日米安保の不公平是正を トランプ大統領


 トランプ米大統領は29日午後、20カ国・地域首脳会議(G20サミット)閉幕後に大阪市内で行った記者会見で、日米安全保障条約について「不公平だ」と改めて強い不満を示す一方、条約を廃棄することは「全く考えていない」と明言した。

 トランプ氏は会見で、「日米安保条約の破棄を考えているか」との質問に対し、「ノー」と即答。「不公平な条約だと言っているだけだ。日本が攻撃を受けたら、米国は全力で戦う。だが、米国が攻撃を受けても、日本は戦う必要がない」と語った。

 その上で、「米国が日本を助けるのなら、日本も米国を助ける必要がある」と述べ、日米同盟の「片務性」を是正すべきだと主張。この考えは安倍晋三首相に伝えたことを明らかにした。

 このやりとりがいつ行われたかは不明だが、トランプ氏は「過去6カ月の間、このことを彼に話してきた」と語った。
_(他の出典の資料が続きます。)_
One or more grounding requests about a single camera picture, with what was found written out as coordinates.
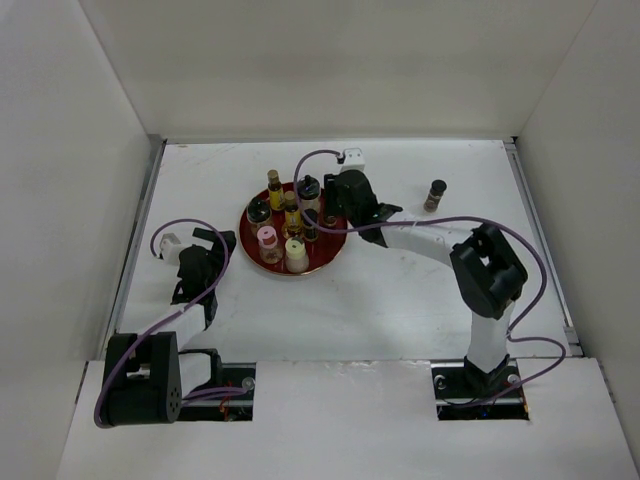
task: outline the bottle label
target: bottle label
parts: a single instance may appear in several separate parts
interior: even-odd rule
[[[300,210],[296,210],[295,212],[285,211],[284,215],[287,226],[296,228],[302,225],[302,221],[300,220]]]
[[[269,203],[272,210],[282,210],[284,208],[284,192],[282,188],[275,192],[269,190]]]

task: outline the black cap
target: black cap
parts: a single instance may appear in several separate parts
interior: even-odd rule
[[[271,208],[260,197],[255,197],[247,206],[247,218],[253,223],[261,223],[271,216]]]
[[[431,183],[431,190],[433,190],[433,193],[437,193],[439,195],[443,194],[444,191],[447,189],[447,182],[445,182],[444,180],[434,180]]]
[[[320,195],[320,182],[311,175],[298,180],[298,195],[303,200],[313,200]]]
[[[304,213],[307,214],[307,217],[309,217],[313,221],[313,223],[318,223],[318,212],[316,212],[313,208],[307,208]],[[302,223],[304,223],[307,227],[313,226],[309,222],[307,222],[307,219],[304,217],[304,215],[302,216]]]

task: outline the white wall
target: white wall
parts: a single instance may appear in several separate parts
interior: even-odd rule
[[[0,465],[53,478],[149,144],[77,0],[0,0]]]
[[[514,135],[595,0],[81,0],[149,132]]]
[[[640,1],[599,0],[518,146],[585,351],[640,460]]]

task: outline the red tray
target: red tray
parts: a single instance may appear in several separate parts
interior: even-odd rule
[[[289,190],[293,191],[293,182],[284,183],[282,184],[282,187],[285,192],[288,192]],[[257,196],[269,203],[268,190],[263,190]],[[320,203],[322,204],[322,208],[324,208],[324,190],[322,191],[322,194],[320,196]],[[284,249],[284,242],[286,241],[286,239],[282,235],[284,212],[272,212],[272,215],[273,223],[276,232],[278,233],[278,241]],[[335,228],[347,228],[347,221],[344,217],[338,217]],[[347,240],[346,233],[330,234],[318,232],[318,240],[316,240],[315,242],[305,241],[305,244],[307,246],[307,254],[309,255],[309,268],[306,272],[291,273],[287,270],[287,267],[284,264],[284,257],[281,261],[273,265],[269,265],[262,261],[262,259],[260,258],[260,247],[258,246],[258,240],[251,234],[251,226],[249,225],[249,220],[247,220],[246,208],[242,212],[242,217],[240,218],[240,227],[238,233],[240,234],[240,244],[242,245],[242,248],[244,249],[248,257],[253,261],[253,263],[266,270],[267,272],[275,273],[276,275],[290,276],[307,275],[311,272],[315,272],[316,270],[321,269],[325,265],[328,265],[334,258],[336,258],[336,256],[338,256],[338,254],[342,250],[342,247],[344,246],[344,242]]]

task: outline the white cap
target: white cap
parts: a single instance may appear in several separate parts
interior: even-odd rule
[[[307,253],[304,242],[299,237],[293,237],[287,240],[287,243],[284,244],[284,249],[287,251],[287,257],[292,260],[298,260]]]

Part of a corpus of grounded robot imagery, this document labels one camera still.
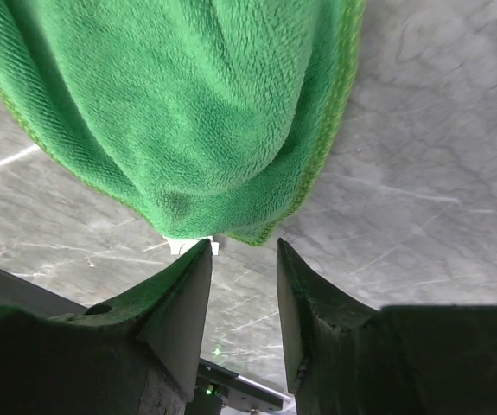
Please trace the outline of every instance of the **marble surface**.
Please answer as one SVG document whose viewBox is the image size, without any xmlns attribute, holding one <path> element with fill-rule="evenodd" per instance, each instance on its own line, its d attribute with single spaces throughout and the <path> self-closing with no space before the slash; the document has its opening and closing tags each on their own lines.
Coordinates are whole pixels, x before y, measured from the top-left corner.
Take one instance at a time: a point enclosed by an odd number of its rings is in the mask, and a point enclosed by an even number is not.
<svg viewBox="0 0 497 415">
<path fill-rule="evenodd" d="M 369 0 L 360 71 L 302 211 L 268 246 L 223 240 L 203 357 L 284 390 L 282 237 L 389 303 L 497 303 L 497 0 Z M 85 305 L 173 259 L 147 223 L 40 152 L 0 104 L 0 267 Z"/>
</svg>

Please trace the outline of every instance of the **microfiber towel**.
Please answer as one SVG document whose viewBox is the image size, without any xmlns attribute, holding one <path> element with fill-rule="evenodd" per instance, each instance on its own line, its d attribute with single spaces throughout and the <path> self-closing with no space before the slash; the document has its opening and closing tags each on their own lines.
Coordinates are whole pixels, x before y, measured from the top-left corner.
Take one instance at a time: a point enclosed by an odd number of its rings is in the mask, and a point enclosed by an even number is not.
<svg viewBox="0 0 497 415">
<path fill-rule="evenodd" d="M 0 0 L 0 96 L 163 236 L 258 246 L 334 140 L 363 0 Z"/>
</svg>

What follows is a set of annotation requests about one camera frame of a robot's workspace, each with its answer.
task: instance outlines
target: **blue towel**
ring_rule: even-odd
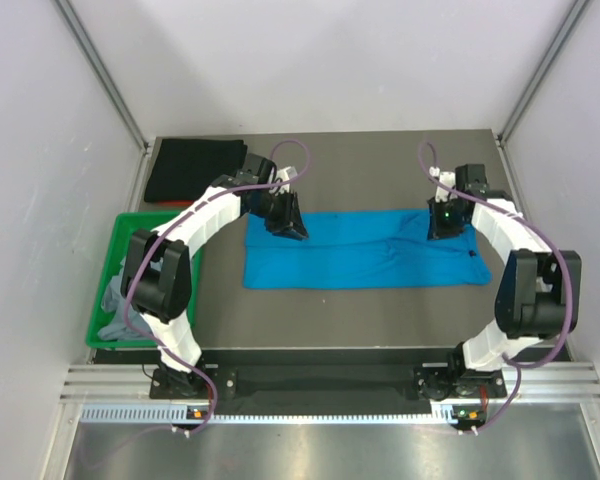
[[[491,273],[482,261],[476,233],[427,240],[427,210],[309,213],[309,240],[268,233],[249,218],[246,288],[404,288],[485,285]]]

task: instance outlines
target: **green tray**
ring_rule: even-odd
[[[127,249],[129,248],[129,240],[131,235],[139,228],[152,230],[155,227],[168,222],[180,211],[168,211],[168,212],[147,212],[147,213],[122,213],[116,218],[116,223],[113,227],[113,233],[111,234],[111,241],[109,243],[109,251],[107,252],[107,258],[104,262],[102,269],[102,275],[100,276],[100,285],[98,286],[98,293],[93,305],[93,312],[91,314],[91,322],[89,323],[89,329],[87,330],[86,343],[91,348],[145,348],[155,347],[155,342],[151,340],[129,340],[129,341],[113,341],[104,342],[98,337],[98,331],[106,325],[109,325],[113,320],[114,313],[106,313],[100,308],[102,297],[104,292],[109,285],[111,279],[120,272],[120,262],[127,255]],[[196,291],[198,289],[198,278],[200,277],[200,260],[202,257],[202,250],[193,257],[191,261],[191,301],[189,302],[189,308],[187,309],[187,317],[189,317],[189,323],[193,328],[195,325],[195,307],[196,307]]]

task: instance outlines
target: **white wall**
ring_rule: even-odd
[[[0,480],[41,466],[138,160],[52,2],[0,0]]]
[[[510,141],[534,221],[583,259],[576,350],[600,375],[600,0]]]
[[[564,0],[73,0],[146,136],[499,130]]]

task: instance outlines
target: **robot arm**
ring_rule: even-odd
[[[429,238],[459,235],[471,224],[482,233],[505,265],[495,301],[495,319],[475,337],[458,346],[451,361],[451,376],[494,372],[502,356],[515,357],[527,347],[560,333],[565,316],[562,274],[551,249],[512,217],[522,216],[505,192],[489,188],[483,165],[464,165],[455,172],[431,171],[440,181],[510,212],[503,215],[487,206],[457,198],[438,187],[429,200]],[[572,279],[577,323],[581,261],[577,253],[561,251]]]
[[[160,244],[152,261],[162,261],[162,267],[160,271],[147,267],[131,303],[149,325],[153,335],[164,344],[164,348],[190,365],[196,365],[202,353],[193,338],[186,311],[191,298],[191,259],[200,247],[222,227],[245,213],[264,218],[265,227],[273,235],[296,240],[308,238],[298,207],[297,193],[291,192],[286,185],[273,192],[248,190],[218,196],[233,187],[266,184],[272,175],[274,180],[288,180],[295,176],[295,169],[288,167],[278,171],[272,161],[248,154],[235,176],[223,175],[218,178],[202,198],[178,217],[153,231],[138,230],[131,238],[121,284],[121,293],[125,297],[151,245],[167,228],[183,216],[195,212]],[[161,360],[172,370],[189,373],[164,351]]]

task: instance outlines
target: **black cloth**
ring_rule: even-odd
[[[242,140],[165,138],[144,191],[144,201],[194,202],[222,174],[235,175],[244,163]]]
28日に日米首脳会談が行われたが、日本政府はこの問題は議題に上らなかったと説明している。

 トランプ氏は来日直前にも、FOXビジネスのインタビューで、日米安保条約は不平等だという主張を展開。米ブルームバーグ通信は、トランプ氏が側近との私的会話で条約の廃棄にまで言及したと報じ、大きな波紋を広げていた。